To make those games happen, between 2005-06 and 2010-11, the centre spent ₹5,882 crore through the ministry of youth affairs and sports to upgrade or set up new sporting venues. The biggest chunk of spending, of ₹2,875 crore, happened in 2009-10.
That year, the spend unrelated to 2010 Commonwealth Games of this ministry stood at ₹473 crore. In other words, the funds the centre was channelling into an international event of this scale could have funded the sporting budget of that year six times over.
It could have been channelled to set up good sporting facilities at the grassroots, enable federations of individual sports to widen their scope of activities, incentivize sportspersons with awards and scholarships—all the things the ministry does with its regular annual budget.
It’s a choice that will confront India in the years to come. Last year, the government said it plans to bid for three mega multi-disciplinary sporting events: the 2026 Youth Olympics, the 2030 Asian Games and the 2032 Olympics.
In the last 20 years, a period covering four governments of two different political dispensations, such events have been the only occasion when the ministry has received a spike in allocations for sports. Otherwise, the compounded annual average increase in spend by the ministry on sports for these four terms has been a steady, inflation-beating 9% to 18%.

While this period has seen a widening and deepening of sporting culture—people playing, events being held and spectator interest beyond cricket—it’s difficult to establish a correlation between the centre’s spending and progress in performance. During this 20-year period, India’s medal tally at Asian Games and the Commonwealth Games, both of which are held once in four years, has twice seen a surge.
The first was in the 2006 Asian Games, when India’s overall medal count increased from 36 to 53. The second was in the 2010 Commonwealth Games in New Delhi, when India capitalized on the widely acknowledged home advantage in such events, and doubled its count. However, four years later, it ceded most of those gains. India’s medal count has mostly been range bound, making incremental gains in 2018

Even as the centre is increasing its spend, where it is directing this spend has also evolved, with a greater focus on enabling possibilities for top sportspersons.
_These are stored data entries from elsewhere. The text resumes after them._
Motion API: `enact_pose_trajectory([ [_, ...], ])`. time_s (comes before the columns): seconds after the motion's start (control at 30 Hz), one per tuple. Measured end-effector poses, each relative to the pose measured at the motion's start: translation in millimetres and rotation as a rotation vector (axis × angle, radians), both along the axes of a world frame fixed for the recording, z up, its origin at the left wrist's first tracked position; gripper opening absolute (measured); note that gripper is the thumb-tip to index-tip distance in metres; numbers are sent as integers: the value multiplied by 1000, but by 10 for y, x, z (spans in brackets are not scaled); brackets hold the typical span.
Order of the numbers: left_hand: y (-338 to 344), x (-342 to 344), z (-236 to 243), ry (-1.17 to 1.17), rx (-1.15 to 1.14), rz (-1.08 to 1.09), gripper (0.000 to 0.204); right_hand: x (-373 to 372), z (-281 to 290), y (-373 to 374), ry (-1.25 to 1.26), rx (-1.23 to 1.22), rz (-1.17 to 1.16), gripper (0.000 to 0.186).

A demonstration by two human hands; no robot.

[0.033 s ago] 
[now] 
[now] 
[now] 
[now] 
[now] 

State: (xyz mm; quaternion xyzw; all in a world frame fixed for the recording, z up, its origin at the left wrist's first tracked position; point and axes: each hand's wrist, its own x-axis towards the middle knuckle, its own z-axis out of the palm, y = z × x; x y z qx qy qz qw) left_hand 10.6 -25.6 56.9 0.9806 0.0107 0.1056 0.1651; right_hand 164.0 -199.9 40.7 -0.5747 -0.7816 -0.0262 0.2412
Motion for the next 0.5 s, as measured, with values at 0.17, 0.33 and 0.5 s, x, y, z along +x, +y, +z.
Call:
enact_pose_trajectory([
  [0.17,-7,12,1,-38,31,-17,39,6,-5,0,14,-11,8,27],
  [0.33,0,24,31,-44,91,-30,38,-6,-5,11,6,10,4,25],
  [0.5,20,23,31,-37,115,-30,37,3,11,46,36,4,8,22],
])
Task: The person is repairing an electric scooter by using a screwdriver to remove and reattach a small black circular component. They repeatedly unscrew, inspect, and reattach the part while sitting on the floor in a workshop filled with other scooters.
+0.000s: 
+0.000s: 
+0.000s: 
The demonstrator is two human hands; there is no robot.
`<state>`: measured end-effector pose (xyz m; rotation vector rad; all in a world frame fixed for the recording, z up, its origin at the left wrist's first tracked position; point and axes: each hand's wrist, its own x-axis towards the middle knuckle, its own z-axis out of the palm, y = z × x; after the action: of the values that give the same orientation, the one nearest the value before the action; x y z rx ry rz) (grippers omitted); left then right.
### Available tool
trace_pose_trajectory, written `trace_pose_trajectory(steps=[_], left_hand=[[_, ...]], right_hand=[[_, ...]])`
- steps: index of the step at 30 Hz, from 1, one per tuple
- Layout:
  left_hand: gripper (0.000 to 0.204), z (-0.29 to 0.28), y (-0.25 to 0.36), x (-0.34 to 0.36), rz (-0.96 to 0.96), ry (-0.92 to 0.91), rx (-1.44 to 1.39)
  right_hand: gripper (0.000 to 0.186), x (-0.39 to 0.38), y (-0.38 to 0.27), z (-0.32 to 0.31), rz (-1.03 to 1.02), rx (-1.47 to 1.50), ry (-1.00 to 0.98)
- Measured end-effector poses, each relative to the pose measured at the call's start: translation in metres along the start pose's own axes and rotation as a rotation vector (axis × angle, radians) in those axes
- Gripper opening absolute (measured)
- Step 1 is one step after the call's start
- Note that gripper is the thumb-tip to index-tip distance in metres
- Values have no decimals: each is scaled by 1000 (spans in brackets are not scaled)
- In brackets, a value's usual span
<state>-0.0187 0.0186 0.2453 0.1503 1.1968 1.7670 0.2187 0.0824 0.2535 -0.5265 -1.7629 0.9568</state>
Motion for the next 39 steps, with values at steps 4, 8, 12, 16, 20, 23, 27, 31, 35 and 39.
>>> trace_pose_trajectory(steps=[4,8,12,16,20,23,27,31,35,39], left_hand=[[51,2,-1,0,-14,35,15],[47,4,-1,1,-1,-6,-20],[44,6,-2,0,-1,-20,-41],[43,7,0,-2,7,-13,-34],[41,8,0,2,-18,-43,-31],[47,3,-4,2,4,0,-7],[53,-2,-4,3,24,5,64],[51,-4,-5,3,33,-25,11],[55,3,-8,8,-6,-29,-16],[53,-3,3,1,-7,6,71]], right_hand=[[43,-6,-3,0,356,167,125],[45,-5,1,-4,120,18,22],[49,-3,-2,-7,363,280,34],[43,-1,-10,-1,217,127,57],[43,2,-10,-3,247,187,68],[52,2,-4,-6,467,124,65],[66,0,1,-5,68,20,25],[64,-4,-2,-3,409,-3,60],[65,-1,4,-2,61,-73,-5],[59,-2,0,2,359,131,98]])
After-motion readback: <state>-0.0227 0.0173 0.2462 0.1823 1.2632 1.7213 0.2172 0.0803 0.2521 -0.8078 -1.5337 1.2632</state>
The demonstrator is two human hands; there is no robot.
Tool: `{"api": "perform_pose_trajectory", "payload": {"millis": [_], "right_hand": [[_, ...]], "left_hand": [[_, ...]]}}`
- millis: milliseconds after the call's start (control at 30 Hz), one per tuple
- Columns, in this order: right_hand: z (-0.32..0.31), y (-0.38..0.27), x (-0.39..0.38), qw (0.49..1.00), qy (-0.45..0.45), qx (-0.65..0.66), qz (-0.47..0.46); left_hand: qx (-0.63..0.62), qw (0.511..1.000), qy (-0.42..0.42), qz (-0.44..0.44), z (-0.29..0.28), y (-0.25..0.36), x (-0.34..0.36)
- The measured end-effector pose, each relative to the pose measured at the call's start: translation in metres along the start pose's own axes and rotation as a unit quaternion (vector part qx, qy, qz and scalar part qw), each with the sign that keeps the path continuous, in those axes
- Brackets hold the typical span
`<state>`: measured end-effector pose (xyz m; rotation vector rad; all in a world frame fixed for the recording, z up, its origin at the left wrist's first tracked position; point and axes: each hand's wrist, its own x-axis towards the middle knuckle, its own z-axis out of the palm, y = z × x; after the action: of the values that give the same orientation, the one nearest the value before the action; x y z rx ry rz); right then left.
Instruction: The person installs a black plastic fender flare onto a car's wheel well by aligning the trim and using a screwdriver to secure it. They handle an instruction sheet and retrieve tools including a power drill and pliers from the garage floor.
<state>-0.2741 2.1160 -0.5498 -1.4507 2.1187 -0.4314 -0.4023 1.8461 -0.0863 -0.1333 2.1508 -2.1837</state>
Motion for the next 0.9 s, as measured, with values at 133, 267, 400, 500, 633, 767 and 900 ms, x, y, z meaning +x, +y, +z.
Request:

Thus, the share of funds received by autonomous bodies, the lion’s share of which goes to the Sports Authority of India (SAI), has declined from 63% in 2014-15 to 47% in 2016-17. SAI is the apex national sports body responsible for the development of sport in India and its mandate is to provide enabling infrastructure at multiple levels, including public participation in sports.
Instead, a greater share of the central sports budget is being directed to national sporting federations as assistance. In 2009-10, this figure was 11%. In 2016-17, it stood at 34%.

This money is largely meant for federations to send teams abroad for training and participation in internationals tournaments, for holding international and national tournaments in India, and for procuring sports equipment. Thus, it targets the best sportspersons in the country.
In 2016-17, as many as 42 national sporting federations received support from the Centre. Between 2014-15 and 2016-17, the body that runs the sport of shooting in India has received the maximum assistance ( ₹42.4 crore). It is followed by hockey, wrestling, and badminton.

Interestingly, the top 10 federations in terms of financial assistance received are among the more prolific in medal returns and five of them also run professional leagues.